The landslide susceptibility maps for both natural and artificial slope landslide datasets were converted to landslide hazard maps by including the probability of occurrence values (landslides/km²/year) for each susceptibility class. The hazard descriptors provided for the probability value are based on the descriptors by the Joint Technical Committee (JTC-1). The minimum and maximum probabilities were calculated for each hazard class. Based on the minimum and maximum probability values, the natural landslide hazard map has moderate to high hazard probabilities and the artificial slope landslide hazard map has very low to moderate hazard probabilities.

This study proposes that landslide susceptibility should be defined based on three classes, as opposed to four classes used in the NSG. These classes are low, moderate and high.
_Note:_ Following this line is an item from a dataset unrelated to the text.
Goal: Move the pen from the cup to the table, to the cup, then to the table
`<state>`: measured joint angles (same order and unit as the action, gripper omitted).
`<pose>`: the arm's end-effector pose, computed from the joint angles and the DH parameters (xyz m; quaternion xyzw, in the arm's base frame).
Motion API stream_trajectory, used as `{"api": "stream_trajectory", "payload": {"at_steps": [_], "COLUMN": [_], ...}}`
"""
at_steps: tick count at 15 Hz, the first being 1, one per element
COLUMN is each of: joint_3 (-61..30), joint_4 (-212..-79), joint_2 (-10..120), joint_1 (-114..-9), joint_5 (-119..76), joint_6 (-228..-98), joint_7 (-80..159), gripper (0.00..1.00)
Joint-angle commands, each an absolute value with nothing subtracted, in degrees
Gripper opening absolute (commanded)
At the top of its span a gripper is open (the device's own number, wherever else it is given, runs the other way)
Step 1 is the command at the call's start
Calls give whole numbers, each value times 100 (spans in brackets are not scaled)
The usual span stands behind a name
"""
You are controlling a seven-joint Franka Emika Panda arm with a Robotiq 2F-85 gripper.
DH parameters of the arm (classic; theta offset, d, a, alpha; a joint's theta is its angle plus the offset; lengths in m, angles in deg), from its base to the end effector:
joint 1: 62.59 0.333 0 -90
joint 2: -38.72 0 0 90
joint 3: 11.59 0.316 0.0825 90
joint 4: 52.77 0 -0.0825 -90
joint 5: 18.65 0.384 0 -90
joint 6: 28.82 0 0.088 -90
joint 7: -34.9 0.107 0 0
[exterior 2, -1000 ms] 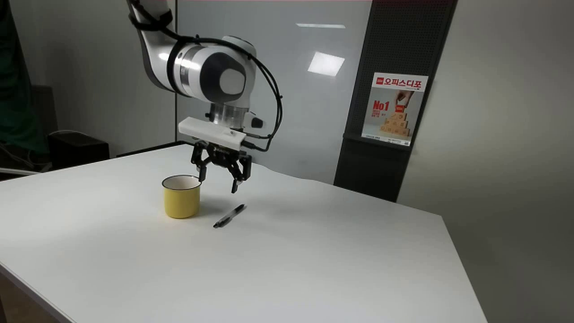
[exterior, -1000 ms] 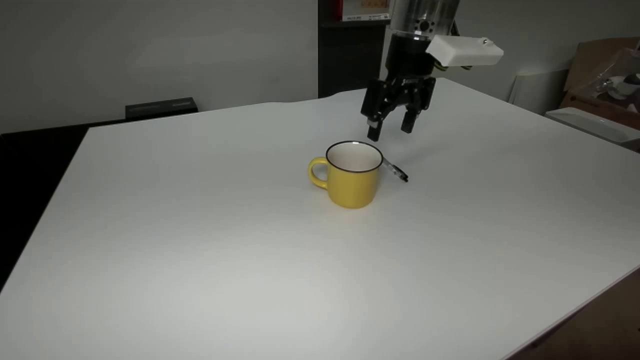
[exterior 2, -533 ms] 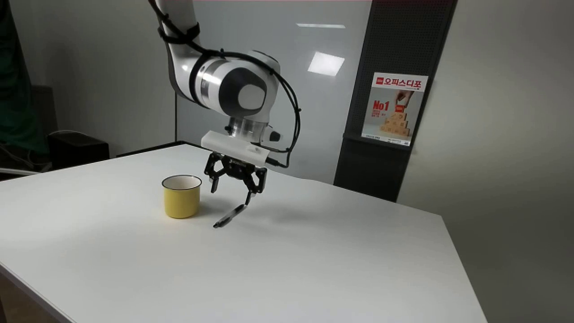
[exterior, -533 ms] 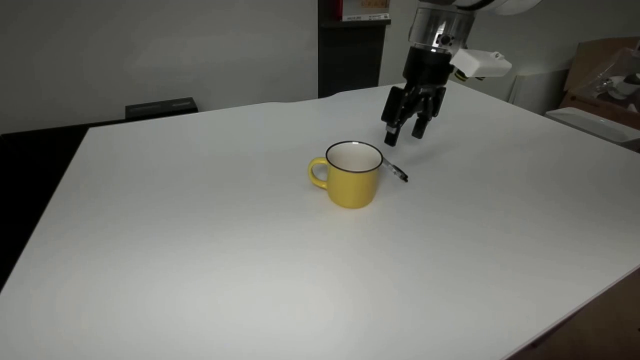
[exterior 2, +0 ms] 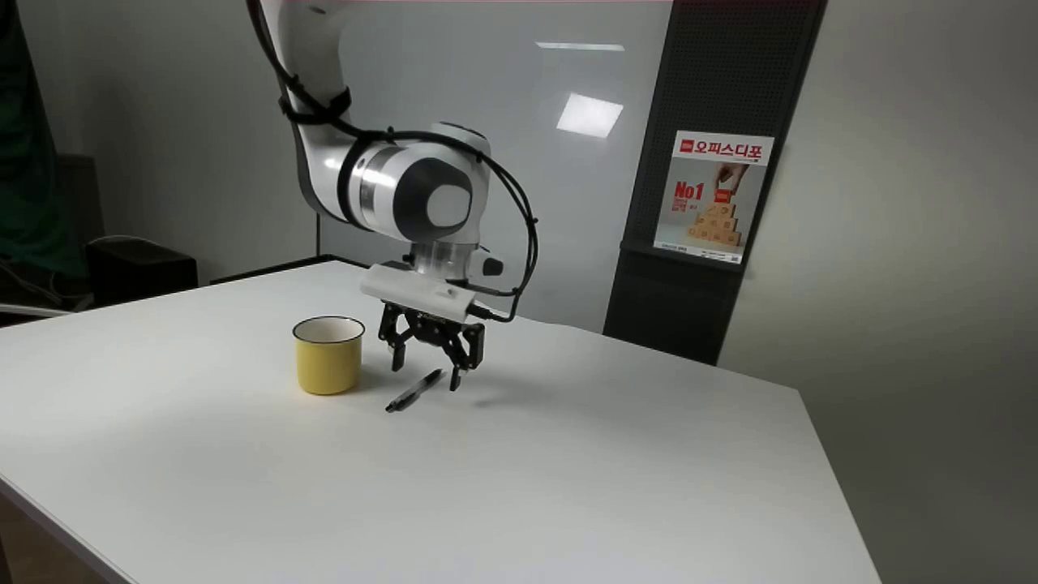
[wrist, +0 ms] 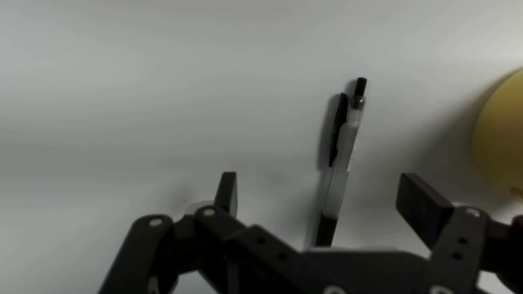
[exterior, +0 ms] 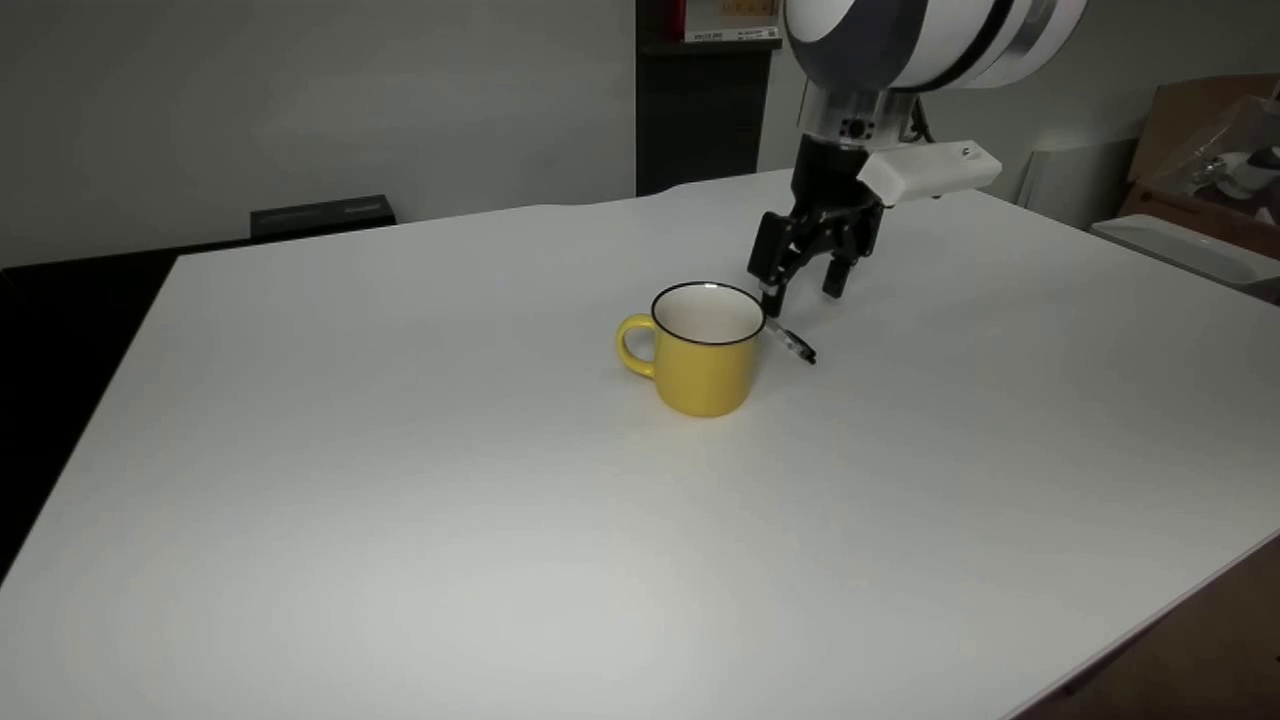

It is concluded that development should be allowed in the low and moderate susceptibility classes, with higher restrictions placed on development in the moderate class. In order to minimise unwanted consequences caused by landslides, no development should be allowed in the high susceptibility class. This study also proposes that the results from field slope strength assessments (Slope Condition & Risk Rating, Geological Strength Index, and Rock Mass Rating), material properties and hazard probability to be included in each of the susceptibility classes in order to achieve a greater understanding of the susceptibility map. This information is useful in improving the reliability of medium scale (1:50,000) landslide susceptibility maps.

The research framework developed in this study includes methods for selecting and categorising interval data, selecting significant landslide variables, distinguishing the most important variables (sensitivity analysis), incorporating field and laboratory analysis for susceptibility characterisation, and identifying the most suitable landslide susceptibility model. Moreover, this framework is not restricted solely to the specific conditions of the study area and can be applied universally. Problems concerning the limitations of this framework were also addressed, so that developers can take precautionary measures when applying this framework in land use planning. Finally, the framework in this study has successfully demonstrated that it is possible to develop a landslide susceptibility model that is much more successful than the existing national slope and mapping guidelines currently practised in Malaysia.